> **MATERIAL PROVIDED**:
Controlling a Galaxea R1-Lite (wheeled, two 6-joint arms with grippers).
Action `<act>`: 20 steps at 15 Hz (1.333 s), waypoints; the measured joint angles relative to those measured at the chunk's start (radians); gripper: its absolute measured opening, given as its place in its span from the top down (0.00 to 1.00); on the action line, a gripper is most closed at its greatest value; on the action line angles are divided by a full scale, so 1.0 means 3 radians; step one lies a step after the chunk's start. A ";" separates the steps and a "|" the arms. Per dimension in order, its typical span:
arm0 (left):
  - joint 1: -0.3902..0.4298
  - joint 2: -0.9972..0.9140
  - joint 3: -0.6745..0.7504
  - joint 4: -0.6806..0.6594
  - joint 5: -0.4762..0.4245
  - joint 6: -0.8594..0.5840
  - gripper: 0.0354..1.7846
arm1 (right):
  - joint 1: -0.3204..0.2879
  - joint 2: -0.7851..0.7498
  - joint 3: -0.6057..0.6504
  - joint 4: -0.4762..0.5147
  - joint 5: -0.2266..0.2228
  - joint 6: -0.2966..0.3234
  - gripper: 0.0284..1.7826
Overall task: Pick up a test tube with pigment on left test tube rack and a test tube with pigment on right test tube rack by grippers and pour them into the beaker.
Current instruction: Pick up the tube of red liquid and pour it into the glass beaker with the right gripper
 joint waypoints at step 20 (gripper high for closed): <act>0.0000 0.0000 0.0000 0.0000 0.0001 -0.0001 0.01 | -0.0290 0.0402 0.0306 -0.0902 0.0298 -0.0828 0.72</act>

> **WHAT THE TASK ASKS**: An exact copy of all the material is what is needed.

> **FINISHED EXERCISE**:
Controlling a Galaxea R1-Lite (wheeled, two 6-joint arms with grippers).
Action `<act>`: 20 steps at 15 Hz (1.333 s), waypoints; the measured joint angles relative to those measured at the chunk's start (radians); gripper: its absolute measured opening, given as its place in its span from the top down (0.00 to 1.00); on the action line, a gripper is most closed at its greatest value; on the action line angles are divided by a full scale, so 1.0 means 3 radians; step one lies a step after the chunk's start. A ";" separates the steps and a "|" the arms. Per dimension in order, its typical span:
arm0 (left):
  - joint 1: -0.3902..0.4298
  - joint 2: -0.9972..0.9140
  - joint 3: -0.6745..0.7504
  - joint 4: -0.6806..0.6594
  - joint 5: -0.4762..0.4245
  - joint 6: -0.8594..0.5840
  - gripper: 0.0354..1.7846
arm1 (right):
  - joint 1: -0.3204..0.2879
  - joint 2: -0.7851..0.7498
  - joint 3: -0.6057..0.6504
  - joint 4: -0.4762..0.5147
  - joint 5: -0.2266..0.2228
  - joint 6: -0.2966..0.3234
  - gripper: 0.0284..1.7826
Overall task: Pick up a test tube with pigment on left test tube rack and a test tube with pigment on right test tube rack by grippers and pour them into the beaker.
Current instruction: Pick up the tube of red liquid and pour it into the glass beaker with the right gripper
 joint waypoints at step 20 (gripper high for closed): <act>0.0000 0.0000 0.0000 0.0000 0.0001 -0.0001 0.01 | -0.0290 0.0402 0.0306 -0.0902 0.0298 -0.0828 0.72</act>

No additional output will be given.